Using the WrapPanel of the Silverlight Toolkit

The WrapPanel control doesn’t come standard in Visual Studio 2010, it has been removed and placed in the Silverlight Toolkit which can be downloaded from Codeplex

Making a Windows Explorer “like” interface using the WrapPanel in Silverlight 4

The WrapPanel is a very useful control that allows you to place multiple controls within it and have either a Horizontal or Vertical orientation.  I’m going to show how you can make cool interfaces such as the Windows Explorer window where controls have a horizontal orientation but when they run out of room they continue vertically.  The best way to describe this is show a real-world example.  The Windows Explorer window is a prime example of how a wrap-panel functions, as you narrow the window size the number of columns decrease, and number of rows increase.

Here is my Windows Explorer window with enough space for two columns

Silverlight WrapPanel

And with the window size narrowed enough to fit only one column

Silverlight WrapPanel

Making controls like this in Silverlight 4 (or any tool supporting XAML and WrapPanel) are really simple.

I’ve made each “drive” a separate StackPanel and each of the three StackPanel exist within a WrapPanel.

You’ll notice that I’ve hard coded attributes defining the length and color of the graphic bar that illustrates how much space has been used and amount remaining.  Normally you would set these values dynamically in code.  This example exists for the sole purpose of showing how to use the WrapPanel and high-level overview of  XAML.

Building a Windows Explorer Type Control – Step 1

To use the Silverlight Toolkit Wrap Panel you’ll need to add a reference to the Silverlight Tooklit assembly.  Add the reference by right clicking on the references section of your source code in the Silverlight Project and browse to the System.Windows.Control.Toolkit assembly.
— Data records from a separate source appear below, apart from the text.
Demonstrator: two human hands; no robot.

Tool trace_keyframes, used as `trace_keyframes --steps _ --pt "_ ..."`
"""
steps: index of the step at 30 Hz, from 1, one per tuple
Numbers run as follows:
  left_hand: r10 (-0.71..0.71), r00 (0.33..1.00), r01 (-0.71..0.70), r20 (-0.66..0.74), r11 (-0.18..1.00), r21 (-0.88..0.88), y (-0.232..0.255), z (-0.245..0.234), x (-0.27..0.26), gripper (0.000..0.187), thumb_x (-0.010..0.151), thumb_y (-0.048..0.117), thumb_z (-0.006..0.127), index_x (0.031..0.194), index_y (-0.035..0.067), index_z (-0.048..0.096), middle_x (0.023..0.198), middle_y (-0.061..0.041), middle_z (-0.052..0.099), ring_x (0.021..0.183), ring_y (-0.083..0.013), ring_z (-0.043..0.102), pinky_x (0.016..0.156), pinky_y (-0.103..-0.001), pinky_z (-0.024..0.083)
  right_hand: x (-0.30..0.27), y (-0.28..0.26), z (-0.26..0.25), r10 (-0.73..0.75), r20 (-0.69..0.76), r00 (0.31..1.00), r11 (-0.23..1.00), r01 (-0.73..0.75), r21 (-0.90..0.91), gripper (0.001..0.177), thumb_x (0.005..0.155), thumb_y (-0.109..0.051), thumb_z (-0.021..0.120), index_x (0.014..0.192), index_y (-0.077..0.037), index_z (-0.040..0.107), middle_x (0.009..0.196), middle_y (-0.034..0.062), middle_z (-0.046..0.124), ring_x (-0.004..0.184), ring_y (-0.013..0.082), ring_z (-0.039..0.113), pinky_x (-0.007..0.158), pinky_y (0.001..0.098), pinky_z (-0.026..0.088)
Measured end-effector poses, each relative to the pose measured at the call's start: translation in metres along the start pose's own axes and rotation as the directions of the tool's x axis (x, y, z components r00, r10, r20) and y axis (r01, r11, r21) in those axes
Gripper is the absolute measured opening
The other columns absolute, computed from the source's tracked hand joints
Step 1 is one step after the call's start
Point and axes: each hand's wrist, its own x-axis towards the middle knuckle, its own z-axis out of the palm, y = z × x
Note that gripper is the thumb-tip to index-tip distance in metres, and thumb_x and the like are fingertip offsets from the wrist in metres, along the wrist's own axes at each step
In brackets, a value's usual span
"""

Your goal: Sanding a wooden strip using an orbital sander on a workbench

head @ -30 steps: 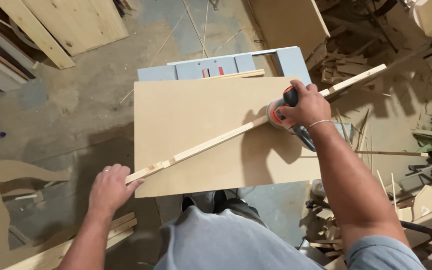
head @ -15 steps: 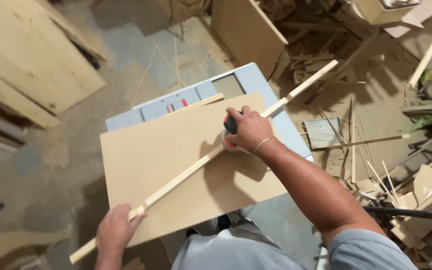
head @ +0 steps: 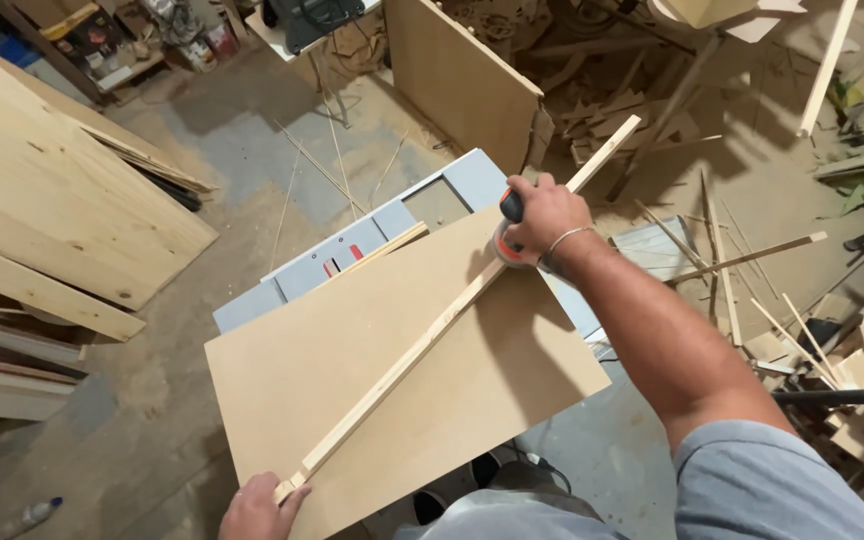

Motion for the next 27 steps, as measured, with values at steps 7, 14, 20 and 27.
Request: trace_keyframes --steps 7,14,20,27 --pt "0.057 0.986 -0.057 -0.155 0.998 0.003 -0.012 0.024 0.006 0.06 0.071 0.081 0.064 0.077 0.022 0.056 0.081 0.001 0.06 0.08 -0.0283 0.065 0.059 -0.049 0.045 0.017 0.02 -0.002 0.031 0.01 0.999 1.0 -0.031 0.002 0.064 0.074 -0.033 0.067 0.135 -0.034 0.052 0.12 0.0135 0.054 0.101 0.0392 0.065 0.081 0.0508 0.054" --pt "0.038 0.997 -0.037 -0.072 0.999 0.007 -0.007 0.011 0.003 0.059 0.076 0.08 0.062 0.078 0.022 0.056 0.082 0.003 0.06 0.083 -0.0241 0.065 0.06 -0.044 0.045 0.021 0.02 -0.008 0.059 0.039 0.998 0.998 -0.058 -0.016 0.056 0.078 -0.034 0.067 0.132 -0.034 0.054 0.119 0.0135 0.053 0.099 0.0389 0.066 0.081 0.0501 0.054" --pt "0.021 1.0 -0.021 -0.018 1.0 0.008 -0.003 0.002 0.002 0.061 0.077 0.082 0.06 0.08 0.021 0.053 0.086 0.002 0.06 0.085 -0.0254 0.064 0.061 -0.046 0.044 0.022 0.018 -0.011 0.055 0.043 0.998 0.998 -0.055 -0.011 0.059 0.076 -0.033 0.064 0.135 -0.035 0.054 0.119 0.014 0.054 0.101 0.0392 0.067 0.084 0.0494 0.054" --pt "0.043 0.998 -0.042 -0.041 0.999 0.03 -0.007 0.009 0.004 0.061 0.075 0.081 0.062 0.081 0.021 0.053 0.089 0.002 0.06 0.088 -0.0249 0.064 0.065 -0.048 0.049 0.028 0.019 -0.01 0.066 0.047 0.997 0.997 -0.064 -0.034 0.059 0.078 -0.035 0.065 0.136 -0.034 0.052 0.121 0.0155 0.054 0.104 0.0399 0.066 0.087 0.0483 0.053"
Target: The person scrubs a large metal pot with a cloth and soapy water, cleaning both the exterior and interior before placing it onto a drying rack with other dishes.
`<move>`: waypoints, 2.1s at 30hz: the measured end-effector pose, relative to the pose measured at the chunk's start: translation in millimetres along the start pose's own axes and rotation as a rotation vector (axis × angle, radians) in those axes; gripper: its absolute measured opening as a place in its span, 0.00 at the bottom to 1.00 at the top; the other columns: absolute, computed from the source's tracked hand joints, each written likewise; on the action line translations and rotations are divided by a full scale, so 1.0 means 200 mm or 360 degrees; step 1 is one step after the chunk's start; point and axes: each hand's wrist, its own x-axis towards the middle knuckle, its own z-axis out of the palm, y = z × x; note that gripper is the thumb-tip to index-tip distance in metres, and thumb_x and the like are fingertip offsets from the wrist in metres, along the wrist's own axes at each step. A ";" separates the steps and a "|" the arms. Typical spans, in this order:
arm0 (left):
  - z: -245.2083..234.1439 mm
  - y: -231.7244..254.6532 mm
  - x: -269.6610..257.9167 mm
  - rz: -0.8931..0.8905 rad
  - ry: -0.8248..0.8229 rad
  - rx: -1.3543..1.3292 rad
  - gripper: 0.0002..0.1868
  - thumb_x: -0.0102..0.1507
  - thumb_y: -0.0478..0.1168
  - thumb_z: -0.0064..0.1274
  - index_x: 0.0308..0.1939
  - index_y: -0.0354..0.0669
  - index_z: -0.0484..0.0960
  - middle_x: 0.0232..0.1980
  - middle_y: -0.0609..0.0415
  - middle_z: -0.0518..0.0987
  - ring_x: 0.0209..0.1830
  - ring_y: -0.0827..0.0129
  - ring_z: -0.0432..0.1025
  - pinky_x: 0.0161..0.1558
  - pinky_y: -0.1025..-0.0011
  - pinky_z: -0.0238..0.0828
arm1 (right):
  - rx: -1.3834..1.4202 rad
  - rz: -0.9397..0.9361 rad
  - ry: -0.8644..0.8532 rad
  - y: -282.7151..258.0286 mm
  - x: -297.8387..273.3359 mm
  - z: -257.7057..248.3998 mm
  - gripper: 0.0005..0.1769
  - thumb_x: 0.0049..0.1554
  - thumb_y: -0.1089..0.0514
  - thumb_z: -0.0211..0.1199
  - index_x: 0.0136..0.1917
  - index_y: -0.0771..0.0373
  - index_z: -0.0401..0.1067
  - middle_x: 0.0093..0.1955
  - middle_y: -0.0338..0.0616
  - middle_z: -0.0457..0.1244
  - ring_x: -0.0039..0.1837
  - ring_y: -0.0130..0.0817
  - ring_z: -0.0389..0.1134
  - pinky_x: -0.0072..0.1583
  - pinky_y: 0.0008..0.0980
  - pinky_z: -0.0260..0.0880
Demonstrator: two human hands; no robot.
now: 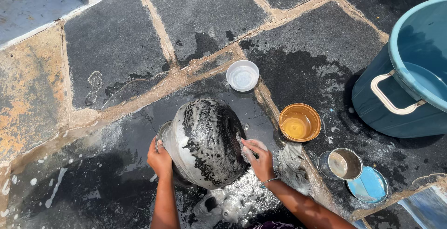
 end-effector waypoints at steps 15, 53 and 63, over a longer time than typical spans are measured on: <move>0.02 0.03 0.02 -0.0123 -0.0003 0.0030 0.18 0.68 0.43 0.52 0.62 0.49 0.82 0.48 0.37 0.84 0.47 0.49 0.80 0.49 0.58 0.73 | 0.0005 0.0333 0.0029 0.11 0.08 0.09 0.17 0.58 0.60 0.64 0.60 0.51 0.79 0.56 0.45 0.70 0.53 0.38 0.74 0.50 0.36 0.74; 0.01 0.05 0.03 -0.0084 -0.0052 0.0045 0.18 0.69 0.43 0.50 0.62 0.49 0.81 0.49 0.37 0.84 0.48 0.46 0.80 0.49 0.57 0.72 | 0.0080 0.0556 -0.0737 0.55 1.03 0.47 0.12 0.61 0.54 0.63 0.56 0.54 0.82 0.57 0.41 0.74 0.57 0.29 0.73 0.60 0.29 0.69; 0.11 0.02 0.19 -0.0128 -0.0063 0.0110 0.17 0.68 0.44 0.51 0.60 0.52 0.83 0.54 0.39 0.83 0.54 0.44 0.77 0.54 0.57 0.71 | -0.0005 -0.0941 -0.0412 -0.24 0.29 -0.03 0.27 0.53 0.71 0.63 0.63 0.49 0.77 0.64 0.42 0.68 0.64 0.45 0.69 0.65 0.39 0.71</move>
Important: The toolkit is an Open Source add-on and does not ship with Visual Studio. If you don’t have it you’ll need to download and install the Silverlight 4 Toolkit – April 2010 release from CodePlex.  Hint:  Remember the location where you installed the Silverlight Toolkit so that you can add the reference to your projects (see illustration below).

Silverlight Add Toolkit Reference

Add the Silverlight Toolkit to your namespace declarations

Important: Add this to your XAML,  simply paste it along with the other namespace declarations at the top of your code.


If you paste the namespace exactly like above then you will use ‘toolkit:‘ as a prefix in XAML that references any Silverlight Toolkit specific code. (e.g.  <toolkit:WrapPanel Name=”SLWrapPanel”> ).     This prefix ties the XAML element to a particular namespace declaration and ultimately tells Silverlight where to find the definition for the WrapPanel.


Building a Windows Explorer Type Control – Step 2

The Hard Drive type control was built with several layered StackPanels that go inside the WrapPanel.  The inner-most StackPanel wraps one graphic bar, then another wraps that bar along with the text above and below the bar (e.g. hard drive name and space used/available), and third StackPanel wraps the graphic bar & texts along with the image of the hard-drive. There are three sets of these StackPanel groupings,  one for each hard drive.

The XAML is hard coded, but in real life the code would be generated dynamically.  The graphic bars would be set by making the colored section wider and the empty part narrower.

Take a look at the XAML, you may need to click it to view full size. Notice how each drive was constructed within the WrapPanel.

XAML, StackPanel and WrapPanel

XAML, StackPanel and WrapPanel

The Final Result of WrapPanel shown as Silverlight Page, utilizing the Silverlight Toolkit

The drives will flow left to right and top-down automatically by functionality of the WrapPanel.  I’ve adjusted the width to accommodate two columns.

Silverlight XAML WrapPanel

Silverlight XAML WrapPanel, StackPanel using Toolkit


The images used to construct the bars are 4 simple graphics that I made from a print screen of my Windows Explorer.   With these four graphics you can assemble any size graphic bar needed in blue or red.  For example, the first bar of my sample was made using four different graphics set to specific widths.

Hard Drive Creation Process using three nested StackPanels

WrapPanel Contruction using three nested StackPanels

WrapPanel Contruction using three nested StackPanels


Windows Explorer Images

Windows Explorer Images


I hope this example of using a WrapPanel and StackPanels in XAML while utilizing the Silverlight Toolkit has been useful to you.  The XAML would be quite similar in any programming language that uses XAML such as PowerBuilder or WPF.